WORK ORDER →
Write out exactly what each line says, starting with the first line below and ending on the one with "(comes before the".

SUPPLIED MATERIAL →
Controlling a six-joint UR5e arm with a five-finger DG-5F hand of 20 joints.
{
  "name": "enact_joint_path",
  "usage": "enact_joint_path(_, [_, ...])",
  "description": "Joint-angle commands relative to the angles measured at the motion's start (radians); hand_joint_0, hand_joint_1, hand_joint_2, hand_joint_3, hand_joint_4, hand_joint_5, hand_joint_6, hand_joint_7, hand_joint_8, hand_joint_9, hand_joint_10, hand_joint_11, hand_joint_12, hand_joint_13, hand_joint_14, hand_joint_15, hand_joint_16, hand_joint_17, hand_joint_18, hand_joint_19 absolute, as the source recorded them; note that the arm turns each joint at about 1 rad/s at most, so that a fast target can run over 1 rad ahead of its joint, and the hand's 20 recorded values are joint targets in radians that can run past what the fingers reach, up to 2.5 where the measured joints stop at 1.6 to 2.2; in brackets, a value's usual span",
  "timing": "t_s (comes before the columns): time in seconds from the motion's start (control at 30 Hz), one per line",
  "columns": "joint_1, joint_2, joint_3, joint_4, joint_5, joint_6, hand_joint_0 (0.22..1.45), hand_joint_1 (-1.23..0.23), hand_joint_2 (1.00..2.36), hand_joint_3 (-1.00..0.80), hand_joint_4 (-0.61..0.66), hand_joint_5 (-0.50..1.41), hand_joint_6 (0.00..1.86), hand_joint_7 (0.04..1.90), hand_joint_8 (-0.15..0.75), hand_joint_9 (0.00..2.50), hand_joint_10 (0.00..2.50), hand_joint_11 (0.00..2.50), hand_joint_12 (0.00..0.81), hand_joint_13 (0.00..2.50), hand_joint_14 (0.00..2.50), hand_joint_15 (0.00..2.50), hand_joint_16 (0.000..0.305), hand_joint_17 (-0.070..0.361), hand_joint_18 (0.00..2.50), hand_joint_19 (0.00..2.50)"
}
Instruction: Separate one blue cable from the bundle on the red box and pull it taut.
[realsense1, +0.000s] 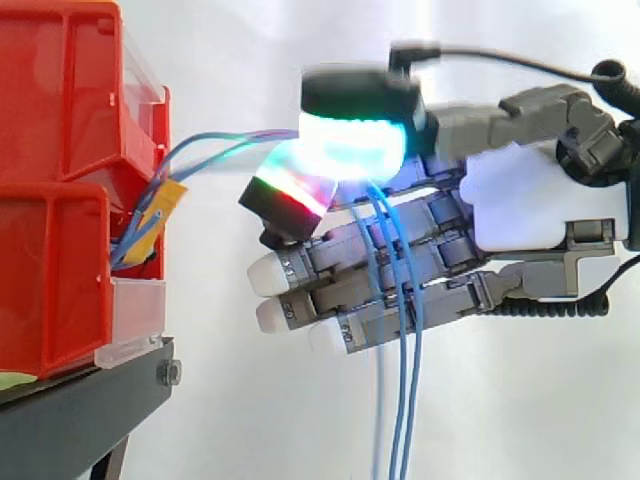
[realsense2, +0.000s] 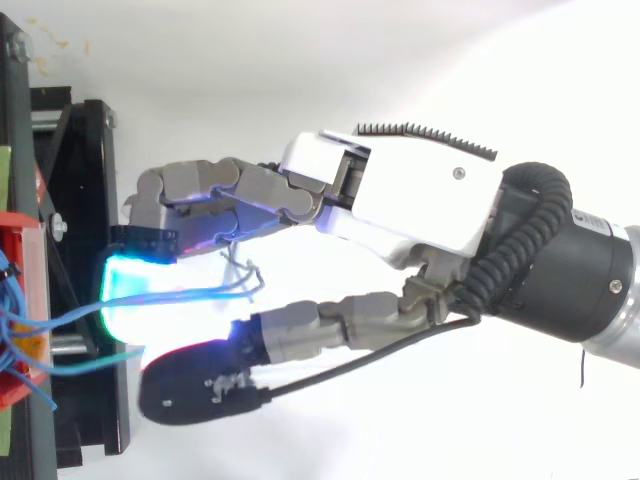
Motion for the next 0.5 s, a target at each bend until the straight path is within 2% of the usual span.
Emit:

SOLUTION TO THIS TASK →
Controlling a six-joint UR5e arm with a five-finger DG-5F hand of 20 joints.
{
  "name": "enact_joint_path",
  "usage": "enact_joint_path(_, [_, ...])",
  "description": "Joint-angle commands relative to the angles measured at the motion's start (radians); hand_joint_0, hand_joint_1, hand_joint_2, hand_joint_3, hand_joint_4, hand_joint_5, hand_joint_6, hand_joint_7, hand_joint_8, hand_joint_9, hand_joint_10, hand_joint_11, hand_joint_12, hand_joint_13, hand_joint_14, hand_joint_15, hand_joint_16, hand_joint_17, hand_joint_18, hand_joint_19 absolute, as the source recorded them; note that the arm turns each joint at about 1 rad/s at most, so that a fast target can run over 1 rad ahead of its joint, and the hand's 20 recorded values are joint targets in radians that can run past what the fingers reach, up to 2.5 where the measured joints stop at 1.6 to 2.2; in brackets, a value's usual span",
  "timing": "t_s (comes before the columns): time in seconds from the motion's start (control at 30 Hz), one per line",

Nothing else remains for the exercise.